Problem details:
Apart from the pictures, the listing is to be returned exactly.

Dataset excerpt:
- Opening Delimiter -
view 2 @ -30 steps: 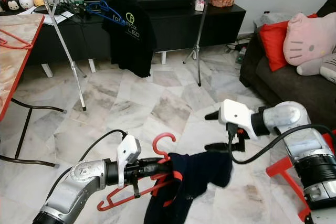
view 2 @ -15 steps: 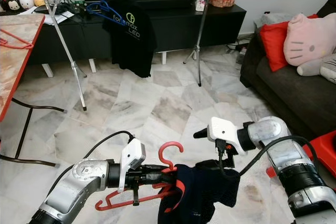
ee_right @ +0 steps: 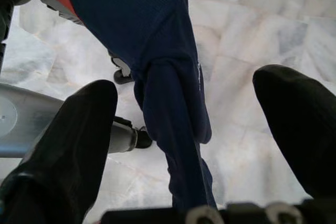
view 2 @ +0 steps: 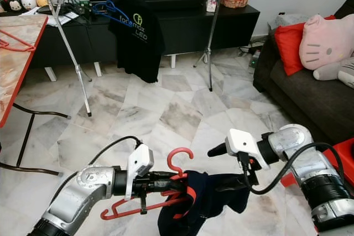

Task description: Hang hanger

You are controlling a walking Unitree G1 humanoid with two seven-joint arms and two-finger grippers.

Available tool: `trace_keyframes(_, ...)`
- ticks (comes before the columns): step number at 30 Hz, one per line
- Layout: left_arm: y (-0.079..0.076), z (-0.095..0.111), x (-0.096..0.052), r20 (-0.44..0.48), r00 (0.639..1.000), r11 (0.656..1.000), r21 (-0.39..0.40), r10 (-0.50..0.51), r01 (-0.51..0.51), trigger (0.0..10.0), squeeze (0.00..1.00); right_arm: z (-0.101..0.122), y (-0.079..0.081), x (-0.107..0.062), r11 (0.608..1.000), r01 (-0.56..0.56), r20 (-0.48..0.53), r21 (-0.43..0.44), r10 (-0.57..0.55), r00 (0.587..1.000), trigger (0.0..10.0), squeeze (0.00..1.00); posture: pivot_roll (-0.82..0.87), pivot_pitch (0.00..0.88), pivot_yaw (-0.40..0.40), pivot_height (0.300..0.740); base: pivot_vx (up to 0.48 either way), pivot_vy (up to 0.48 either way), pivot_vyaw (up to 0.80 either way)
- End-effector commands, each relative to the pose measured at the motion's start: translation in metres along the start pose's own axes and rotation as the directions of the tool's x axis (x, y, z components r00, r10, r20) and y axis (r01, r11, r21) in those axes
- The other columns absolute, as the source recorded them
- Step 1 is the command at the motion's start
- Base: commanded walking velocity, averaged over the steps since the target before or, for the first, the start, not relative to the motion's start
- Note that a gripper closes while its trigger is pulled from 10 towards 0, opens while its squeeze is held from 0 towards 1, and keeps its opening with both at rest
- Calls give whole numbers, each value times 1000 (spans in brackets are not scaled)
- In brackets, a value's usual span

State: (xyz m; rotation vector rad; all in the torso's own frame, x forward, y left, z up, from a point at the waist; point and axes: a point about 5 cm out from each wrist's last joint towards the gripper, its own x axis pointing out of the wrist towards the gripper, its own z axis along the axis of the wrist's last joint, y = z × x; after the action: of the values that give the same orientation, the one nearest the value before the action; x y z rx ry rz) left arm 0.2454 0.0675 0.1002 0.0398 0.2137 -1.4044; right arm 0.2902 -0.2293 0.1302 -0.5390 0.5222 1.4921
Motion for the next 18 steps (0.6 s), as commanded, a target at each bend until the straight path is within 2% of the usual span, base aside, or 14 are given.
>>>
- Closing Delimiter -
Answer to this exercise:
view 2 @ -30 steps: 
view 2 @ -15 steps: 
ee_right @ +0 steps: 
view 2 @ +0 steps: 

Task description: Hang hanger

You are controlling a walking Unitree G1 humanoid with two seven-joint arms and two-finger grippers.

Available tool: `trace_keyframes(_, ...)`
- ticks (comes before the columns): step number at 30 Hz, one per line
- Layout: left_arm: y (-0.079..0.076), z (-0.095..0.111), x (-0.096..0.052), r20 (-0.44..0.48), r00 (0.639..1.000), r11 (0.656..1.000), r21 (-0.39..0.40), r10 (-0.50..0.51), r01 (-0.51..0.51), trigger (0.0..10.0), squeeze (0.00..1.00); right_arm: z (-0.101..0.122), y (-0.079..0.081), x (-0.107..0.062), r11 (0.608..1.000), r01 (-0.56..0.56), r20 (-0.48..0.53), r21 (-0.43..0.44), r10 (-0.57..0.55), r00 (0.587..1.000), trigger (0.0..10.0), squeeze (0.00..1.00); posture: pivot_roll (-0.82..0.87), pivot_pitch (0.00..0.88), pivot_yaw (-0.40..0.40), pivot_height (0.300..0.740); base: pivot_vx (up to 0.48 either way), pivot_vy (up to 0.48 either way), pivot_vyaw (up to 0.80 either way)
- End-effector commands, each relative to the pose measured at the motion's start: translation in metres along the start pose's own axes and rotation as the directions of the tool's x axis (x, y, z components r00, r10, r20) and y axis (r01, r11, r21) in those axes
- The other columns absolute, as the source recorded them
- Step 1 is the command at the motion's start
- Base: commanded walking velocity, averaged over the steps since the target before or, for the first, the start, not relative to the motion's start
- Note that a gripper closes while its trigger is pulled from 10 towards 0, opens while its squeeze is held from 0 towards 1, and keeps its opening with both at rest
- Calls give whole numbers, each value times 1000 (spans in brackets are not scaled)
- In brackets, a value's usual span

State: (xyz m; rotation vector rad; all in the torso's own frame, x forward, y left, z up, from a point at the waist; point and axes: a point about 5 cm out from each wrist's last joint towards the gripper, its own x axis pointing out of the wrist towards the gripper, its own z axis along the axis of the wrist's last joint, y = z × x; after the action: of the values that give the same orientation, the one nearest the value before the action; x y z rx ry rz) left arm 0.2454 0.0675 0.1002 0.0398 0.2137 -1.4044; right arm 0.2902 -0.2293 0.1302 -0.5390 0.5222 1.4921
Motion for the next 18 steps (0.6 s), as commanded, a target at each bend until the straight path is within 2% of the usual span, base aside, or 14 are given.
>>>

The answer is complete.